++++ Data section ++++

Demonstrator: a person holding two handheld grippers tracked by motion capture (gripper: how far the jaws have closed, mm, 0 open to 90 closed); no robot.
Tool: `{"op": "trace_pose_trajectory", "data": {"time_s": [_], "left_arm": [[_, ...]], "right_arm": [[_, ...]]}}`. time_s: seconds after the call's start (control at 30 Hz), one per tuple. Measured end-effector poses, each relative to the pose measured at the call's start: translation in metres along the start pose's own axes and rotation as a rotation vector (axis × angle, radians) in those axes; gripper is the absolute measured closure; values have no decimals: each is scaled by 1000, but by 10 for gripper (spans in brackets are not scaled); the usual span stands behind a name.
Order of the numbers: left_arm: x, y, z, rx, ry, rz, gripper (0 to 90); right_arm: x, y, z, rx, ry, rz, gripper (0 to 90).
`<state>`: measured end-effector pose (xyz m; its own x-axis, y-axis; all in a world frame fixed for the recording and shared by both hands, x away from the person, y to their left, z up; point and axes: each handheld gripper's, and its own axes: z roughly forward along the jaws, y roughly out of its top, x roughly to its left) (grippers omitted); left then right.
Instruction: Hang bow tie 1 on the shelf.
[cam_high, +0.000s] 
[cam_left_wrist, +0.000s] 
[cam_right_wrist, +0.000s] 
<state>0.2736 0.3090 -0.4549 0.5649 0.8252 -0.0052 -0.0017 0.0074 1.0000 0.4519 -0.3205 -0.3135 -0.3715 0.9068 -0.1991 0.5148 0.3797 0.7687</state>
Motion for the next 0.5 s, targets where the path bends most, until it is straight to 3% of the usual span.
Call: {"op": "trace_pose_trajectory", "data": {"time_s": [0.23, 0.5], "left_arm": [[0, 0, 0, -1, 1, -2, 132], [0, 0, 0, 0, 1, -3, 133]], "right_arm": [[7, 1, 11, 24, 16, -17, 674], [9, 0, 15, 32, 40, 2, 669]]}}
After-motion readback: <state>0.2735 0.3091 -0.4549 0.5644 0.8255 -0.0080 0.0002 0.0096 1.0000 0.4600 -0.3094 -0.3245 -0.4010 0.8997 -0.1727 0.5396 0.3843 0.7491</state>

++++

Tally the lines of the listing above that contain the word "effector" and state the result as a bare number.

◆ **Written response**
2